A new role for type 1 ryanodine receptor

Abstract

Type 1 ryanodine receptors (RyR1) are the second most common isoform found in neurons. We hypothesize that in nerve terminals from neurohypophysis, L-type Ca2+ channels are coupled to RyR1 in the same way found in EC coupling in skeletal muscle. In these nerve terminals we showed (J.Neuroscience 2006, 26 -7565) that L-type channels are the sensors of membrane potential for Voltage Induced Ca2+ Release (VICaR), independently of their role as Ca2+ current carriers and that RyRs are the effectors through which Ca2+ is released into the cytosol.
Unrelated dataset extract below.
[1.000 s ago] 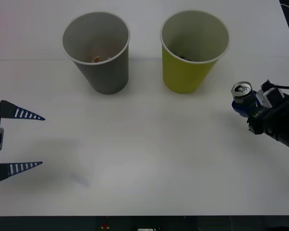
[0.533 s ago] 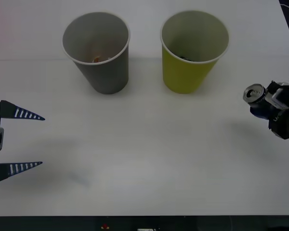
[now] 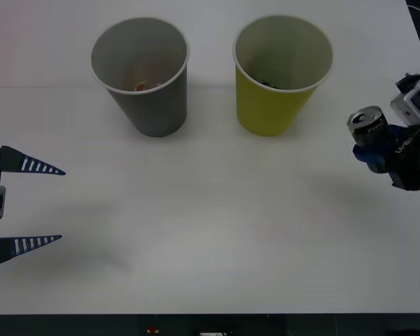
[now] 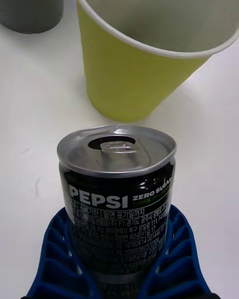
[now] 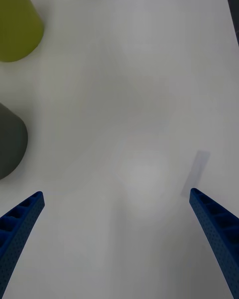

Here we wished to determine which RyR isoforms are responsible for VICaR. We studied Ca2+ syntillas (scintilla, L., spark in synaptic structure, a nerve terminal) in two different mutant mice with a knock-in mutation in RyR1 in physiological extracellular [Ca2+]. In the first, R163C, which has a gain of function phenotype, described as leaky and causes Central Core Disease and Malignant Hyperthermia in humans, depolarization to -60mV from -80mV caused a global increase in [Ca2+]. This increase was not seen in WT where such depolarization caused only an increase in syntilla frequency. In the second RyR1 mutant, I4898T, which has a loss of function phenotype, described as EC uncoupling, and causes Central Core Disease in humans, there was not only an absence of the global increase in [Ca2+] but also a significant decrease in syntilla frequency at −60mV compared to −80mV. Moreover basal [Ca2+] in the terminals, measured using fura-2, was significantly lower in I4898T. Finally, depolarization to 0mV resulted in a 4 fold decrease in the Ca2+ transient compared to WT. These data shows, for the first time in a preparation other than skeletal muscle, that RyR1 is involved in determining global [Ca2+] both at rest and by a process of VICaR, upon depolarization.